When the Peace Corps started, many thought government could do just about anything: send a man to the moon, win the Cold War, and end poverty. The Peace Corps was born of that optimism. Although poverty remains far too pervasive, having sent a man to the moon and won the Cold War, we know that some of those ideas weren't entirely fanciful.

Today, we live in a far more cautious time, which blurs the fact that the Peace Corps makes every bit as much sense now as it did in 1961. To start, it's a remarkably cost-effective program. In its entire 50-year history, we have spent less money on the Peace Corps than one percent of the defense budget for just this year, approximately $7 billion in 2011. Given that, the Peace Corps is less than a rounding error in the U.S. budget. Yet, it supports 8,600 volunteers in 76 countries and directly affects at least one million lives each year.
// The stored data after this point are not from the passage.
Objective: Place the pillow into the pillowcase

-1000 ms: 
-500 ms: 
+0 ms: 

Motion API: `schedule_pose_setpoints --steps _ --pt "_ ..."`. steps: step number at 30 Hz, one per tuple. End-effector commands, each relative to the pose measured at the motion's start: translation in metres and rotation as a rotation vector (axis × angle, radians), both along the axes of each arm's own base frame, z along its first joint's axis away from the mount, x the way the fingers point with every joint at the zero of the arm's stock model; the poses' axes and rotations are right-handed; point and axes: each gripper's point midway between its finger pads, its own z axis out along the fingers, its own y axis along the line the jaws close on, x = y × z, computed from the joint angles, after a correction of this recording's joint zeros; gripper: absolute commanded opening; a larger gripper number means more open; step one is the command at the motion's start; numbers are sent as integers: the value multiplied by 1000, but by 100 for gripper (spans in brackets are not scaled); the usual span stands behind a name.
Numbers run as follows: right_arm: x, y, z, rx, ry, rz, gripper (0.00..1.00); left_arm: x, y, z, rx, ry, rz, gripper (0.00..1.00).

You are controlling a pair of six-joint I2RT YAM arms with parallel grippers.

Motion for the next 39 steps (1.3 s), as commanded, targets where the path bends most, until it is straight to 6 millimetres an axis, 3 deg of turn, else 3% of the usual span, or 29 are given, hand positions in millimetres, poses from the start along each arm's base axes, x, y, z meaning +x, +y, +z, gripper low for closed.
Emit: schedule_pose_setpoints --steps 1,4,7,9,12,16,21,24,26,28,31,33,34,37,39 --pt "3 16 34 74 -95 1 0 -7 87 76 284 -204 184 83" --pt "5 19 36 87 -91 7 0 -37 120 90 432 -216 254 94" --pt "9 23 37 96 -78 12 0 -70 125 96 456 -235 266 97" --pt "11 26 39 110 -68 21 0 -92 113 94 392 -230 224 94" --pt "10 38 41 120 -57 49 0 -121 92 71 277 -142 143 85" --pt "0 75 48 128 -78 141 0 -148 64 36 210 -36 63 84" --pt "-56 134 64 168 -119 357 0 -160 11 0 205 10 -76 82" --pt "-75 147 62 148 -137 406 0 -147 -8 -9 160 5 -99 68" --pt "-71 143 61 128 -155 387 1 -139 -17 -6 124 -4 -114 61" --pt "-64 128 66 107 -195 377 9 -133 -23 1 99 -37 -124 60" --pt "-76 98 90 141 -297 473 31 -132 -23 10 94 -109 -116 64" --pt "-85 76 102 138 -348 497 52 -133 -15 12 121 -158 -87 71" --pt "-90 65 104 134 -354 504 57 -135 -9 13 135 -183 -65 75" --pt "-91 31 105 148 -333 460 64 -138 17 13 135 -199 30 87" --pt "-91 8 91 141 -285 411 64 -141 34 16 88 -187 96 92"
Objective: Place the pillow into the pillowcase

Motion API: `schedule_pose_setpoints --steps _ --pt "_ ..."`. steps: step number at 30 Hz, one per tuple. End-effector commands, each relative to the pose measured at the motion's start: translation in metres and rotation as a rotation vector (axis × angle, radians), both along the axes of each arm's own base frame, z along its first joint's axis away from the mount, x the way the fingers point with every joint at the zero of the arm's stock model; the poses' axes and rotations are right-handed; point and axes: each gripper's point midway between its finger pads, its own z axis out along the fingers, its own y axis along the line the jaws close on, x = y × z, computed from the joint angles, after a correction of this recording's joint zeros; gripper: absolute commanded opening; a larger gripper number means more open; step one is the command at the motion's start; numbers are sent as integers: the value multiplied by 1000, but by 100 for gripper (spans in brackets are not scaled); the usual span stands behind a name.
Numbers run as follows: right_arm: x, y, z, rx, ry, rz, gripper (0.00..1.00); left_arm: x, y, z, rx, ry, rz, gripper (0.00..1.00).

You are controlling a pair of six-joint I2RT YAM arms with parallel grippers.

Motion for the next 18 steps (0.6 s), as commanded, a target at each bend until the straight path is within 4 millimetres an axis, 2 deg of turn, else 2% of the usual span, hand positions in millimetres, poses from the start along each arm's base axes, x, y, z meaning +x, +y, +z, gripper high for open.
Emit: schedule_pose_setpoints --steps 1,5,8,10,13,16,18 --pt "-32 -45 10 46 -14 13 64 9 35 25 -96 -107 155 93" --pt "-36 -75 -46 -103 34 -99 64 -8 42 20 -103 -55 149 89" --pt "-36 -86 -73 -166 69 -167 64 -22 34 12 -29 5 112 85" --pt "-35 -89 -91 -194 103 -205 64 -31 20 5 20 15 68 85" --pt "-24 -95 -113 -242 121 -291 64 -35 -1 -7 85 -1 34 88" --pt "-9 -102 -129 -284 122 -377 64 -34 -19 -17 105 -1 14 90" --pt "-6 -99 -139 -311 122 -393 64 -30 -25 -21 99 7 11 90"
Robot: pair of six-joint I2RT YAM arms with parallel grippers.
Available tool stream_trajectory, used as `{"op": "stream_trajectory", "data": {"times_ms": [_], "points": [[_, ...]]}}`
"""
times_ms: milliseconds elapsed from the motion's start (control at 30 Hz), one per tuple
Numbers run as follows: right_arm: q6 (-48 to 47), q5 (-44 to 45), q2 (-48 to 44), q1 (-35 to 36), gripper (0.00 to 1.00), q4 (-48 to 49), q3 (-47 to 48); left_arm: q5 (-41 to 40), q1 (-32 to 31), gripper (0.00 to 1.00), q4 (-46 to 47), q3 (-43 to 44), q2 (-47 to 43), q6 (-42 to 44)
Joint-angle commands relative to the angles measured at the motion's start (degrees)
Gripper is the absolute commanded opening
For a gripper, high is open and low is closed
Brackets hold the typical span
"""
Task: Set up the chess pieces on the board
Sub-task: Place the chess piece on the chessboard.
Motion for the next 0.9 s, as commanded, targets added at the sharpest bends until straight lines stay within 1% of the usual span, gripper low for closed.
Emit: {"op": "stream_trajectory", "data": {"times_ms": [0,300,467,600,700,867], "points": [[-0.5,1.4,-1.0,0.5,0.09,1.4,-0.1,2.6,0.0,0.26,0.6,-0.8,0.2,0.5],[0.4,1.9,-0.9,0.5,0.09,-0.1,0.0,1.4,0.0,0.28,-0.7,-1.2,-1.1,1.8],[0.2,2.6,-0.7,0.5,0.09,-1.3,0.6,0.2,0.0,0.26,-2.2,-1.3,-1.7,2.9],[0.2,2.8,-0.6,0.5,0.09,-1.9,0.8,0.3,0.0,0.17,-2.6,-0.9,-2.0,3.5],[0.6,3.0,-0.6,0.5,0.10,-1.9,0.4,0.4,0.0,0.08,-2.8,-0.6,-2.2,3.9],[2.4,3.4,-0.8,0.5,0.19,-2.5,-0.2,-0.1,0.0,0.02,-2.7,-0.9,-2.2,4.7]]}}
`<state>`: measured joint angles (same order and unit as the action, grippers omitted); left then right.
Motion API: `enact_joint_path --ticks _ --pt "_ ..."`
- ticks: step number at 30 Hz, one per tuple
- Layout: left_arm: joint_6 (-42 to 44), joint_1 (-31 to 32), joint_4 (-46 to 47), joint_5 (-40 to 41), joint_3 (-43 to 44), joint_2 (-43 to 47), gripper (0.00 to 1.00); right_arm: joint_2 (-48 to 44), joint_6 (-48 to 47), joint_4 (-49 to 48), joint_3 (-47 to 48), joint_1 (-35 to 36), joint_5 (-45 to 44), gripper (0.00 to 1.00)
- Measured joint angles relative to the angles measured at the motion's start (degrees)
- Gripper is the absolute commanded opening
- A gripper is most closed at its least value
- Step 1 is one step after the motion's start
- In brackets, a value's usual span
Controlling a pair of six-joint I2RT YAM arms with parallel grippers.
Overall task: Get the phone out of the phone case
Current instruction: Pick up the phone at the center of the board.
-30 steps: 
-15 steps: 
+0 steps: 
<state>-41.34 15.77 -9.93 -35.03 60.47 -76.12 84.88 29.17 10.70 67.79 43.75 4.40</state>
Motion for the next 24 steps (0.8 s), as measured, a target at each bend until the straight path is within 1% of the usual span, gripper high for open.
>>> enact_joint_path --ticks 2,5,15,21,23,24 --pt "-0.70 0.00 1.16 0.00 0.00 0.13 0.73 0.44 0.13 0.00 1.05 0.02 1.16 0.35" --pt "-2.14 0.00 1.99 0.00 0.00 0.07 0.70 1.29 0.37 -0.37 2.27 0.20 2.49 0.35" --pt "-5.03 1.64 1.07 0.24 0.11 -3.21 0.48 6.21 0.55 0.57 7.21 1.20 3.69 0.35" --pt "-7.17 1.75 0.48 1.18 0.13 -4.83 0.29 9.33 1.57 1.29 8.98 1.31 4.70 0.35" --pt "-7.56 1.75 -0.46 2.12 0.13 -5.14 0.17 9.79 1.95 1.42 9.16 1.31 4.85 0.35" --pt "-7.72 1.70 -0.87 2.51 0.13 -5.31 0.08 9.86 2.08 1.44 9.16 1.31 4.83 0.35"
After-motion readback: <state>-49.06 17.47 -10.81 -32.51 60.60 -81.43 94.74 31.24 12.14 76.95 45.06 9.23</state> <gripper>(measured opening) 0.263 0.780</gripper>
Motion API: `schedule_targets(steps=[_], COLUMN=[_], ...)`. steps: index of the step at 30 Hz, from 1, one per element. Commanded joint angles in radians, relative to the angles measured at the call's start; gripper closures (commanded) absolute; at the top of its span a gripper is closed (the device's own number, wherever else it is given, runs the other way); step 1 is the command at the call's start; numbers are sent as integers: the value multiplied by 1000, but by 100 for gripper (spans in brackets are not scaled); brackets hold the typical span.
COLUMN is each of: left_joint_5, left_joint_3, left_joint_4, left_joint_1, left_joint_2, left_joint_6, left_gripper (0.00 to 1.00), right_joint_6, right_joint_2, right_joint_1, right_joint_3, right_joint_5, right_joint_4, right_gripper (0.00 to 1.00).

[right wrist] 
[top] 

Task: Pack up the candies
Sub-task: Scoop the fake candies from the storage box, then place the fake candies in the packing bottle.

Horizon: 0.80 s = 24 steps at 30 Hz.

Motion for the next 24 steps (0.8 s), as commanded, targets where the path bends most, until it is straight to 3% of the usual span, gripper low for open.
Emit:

Considering how little we've spent on it, the Peace Corps has a very powerful influence on the American public and global perceptions about our country. Many notable public servants like Ambassador Chris Hill, former Secretary of Health and Human Services Donna Shalala, Senator Paul Tsongas, Governor Jim Doyle, and former Executive Director of UNICEF Carol Bellamy got their start in public service as Peace Corps volunteers.

While they are still "the sandals on the ground" as in the early days, who Peace Corps volunteers are and how and where they work is very different. Responding to present-day needs, today's volunteers are more skilled and tech savvy, and are focused on combating HIV/AIDS, addressing food insecurity, promoting job creation, and building capacity to educate the world's youth.

The Peace Corps helps Americans know the world as it is and as it is becoming. In today's interconnected world we need to know how the world really works, especially in developing countries where there are myriad emerging business opportunities. Basically, the Peace Corps is a 21st century job-training program. It provides the kind of training in language, adaptability, working in foreign cultures that simply can't be taught in business school because to truly understand the world you have to live as others do, seeing the world as they do.

As a result, the Peace Corps also fosters social entrepreneurs. By necessity, volunteers are entrepreneurial because they often work independently or in small groups in areas where there are limited resources and weak government services, forcing volunteers to be creative and self-motivated in devising innovative solutions to problems. Figuring out how to provide a remote village with drinkable water with limited resources is a challenge that has a lot more in common with running a shoestring Internet startup than you would think. But don't take my word for it. Former volunteers have gone on to create Netflix, lead the Red Cross in Haiti, and start a telecom company out of Central America.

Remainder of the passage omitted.